After Elephant Mountain I headed off to some peaks I saw in the distance. They turned out to be the Seven Star peaks… or something like that. In that park, there was also the seven star cave. Being in China, they managed to make something beautiful into something quite garish. The caves were lit with neon lights that “showed off” the cave to their best advantage, or something like that.
You could sit on the red mat at the bottom of the picture and have your photograph taken by a “professional” fotografer. As the tour group I attached myself to was leaving, the fotografer turned off the waterfall. Ah, capitalism at its finest.
Also, on a much more depressing note, there were two minority women who were shown off like a side show down in the cave. They sat in that tent and “performed” for the audience. It was depressing to see these women treated like freaks for their different culture. The tour guide gleefully explained the “oddities” of their cultures and subtly pointed out how backwards they were. She practically said that they were lucky that the Han Chinese were their to save them. Up rears the ugly head of cultural imperialism once again.
One on the famous sights in the Seven Star park was Camel Mountain. For once I can really see what the Chinese are claiming the mountain to look like. (I am specifically thinking about Buddha's “nose” at Huangshan.)

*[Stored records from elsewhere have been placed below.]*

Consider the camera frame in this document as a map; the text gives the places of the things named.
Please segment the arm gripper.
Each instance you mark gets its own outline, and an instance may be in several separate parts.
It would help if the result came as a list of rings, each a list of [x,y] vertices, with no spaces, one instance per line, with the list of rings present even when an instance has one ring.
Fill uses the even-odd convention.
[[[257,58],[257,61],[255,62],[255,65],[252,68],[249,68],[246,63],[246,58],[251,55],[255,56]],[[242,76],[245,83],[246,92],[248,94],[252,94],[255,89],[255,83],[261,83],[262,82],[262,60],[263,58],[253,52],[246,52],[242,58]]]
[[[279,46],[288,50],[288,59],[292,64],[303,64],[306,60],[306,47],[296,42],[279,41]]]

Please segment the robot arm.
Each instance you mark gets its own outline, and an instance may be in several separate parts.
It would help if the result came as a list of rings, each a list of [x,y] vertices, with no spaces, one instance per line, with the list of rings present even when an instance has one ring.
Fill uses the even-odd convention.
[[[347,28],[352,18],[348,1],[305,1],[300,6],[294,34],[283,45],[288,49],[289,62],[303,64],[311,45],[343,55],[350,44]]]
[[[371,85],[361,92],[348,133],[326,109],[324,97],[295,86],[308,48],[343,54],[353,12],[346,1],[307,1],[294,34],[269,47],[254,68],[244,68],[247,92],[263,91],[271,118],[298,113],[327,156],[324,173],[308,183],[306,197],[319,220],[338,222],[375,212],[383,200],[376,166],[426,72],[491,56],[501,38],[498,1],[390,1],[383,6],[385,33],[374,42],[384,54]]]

There are also pretty lakes in Guilin. Four to be specific, and two rivers… I only managed one of each. Oh well.
As a final picture, I went out to dinner on the street and this little boy was the son of the noodles rand owner where I ate. He was sooooo into his mango; it was awesome to watch. Sorry the picture is blurry, but it was dark and he was moving around, making it hard to shoot.
Face down in a mango, what a way to spend your last minutes before bed time!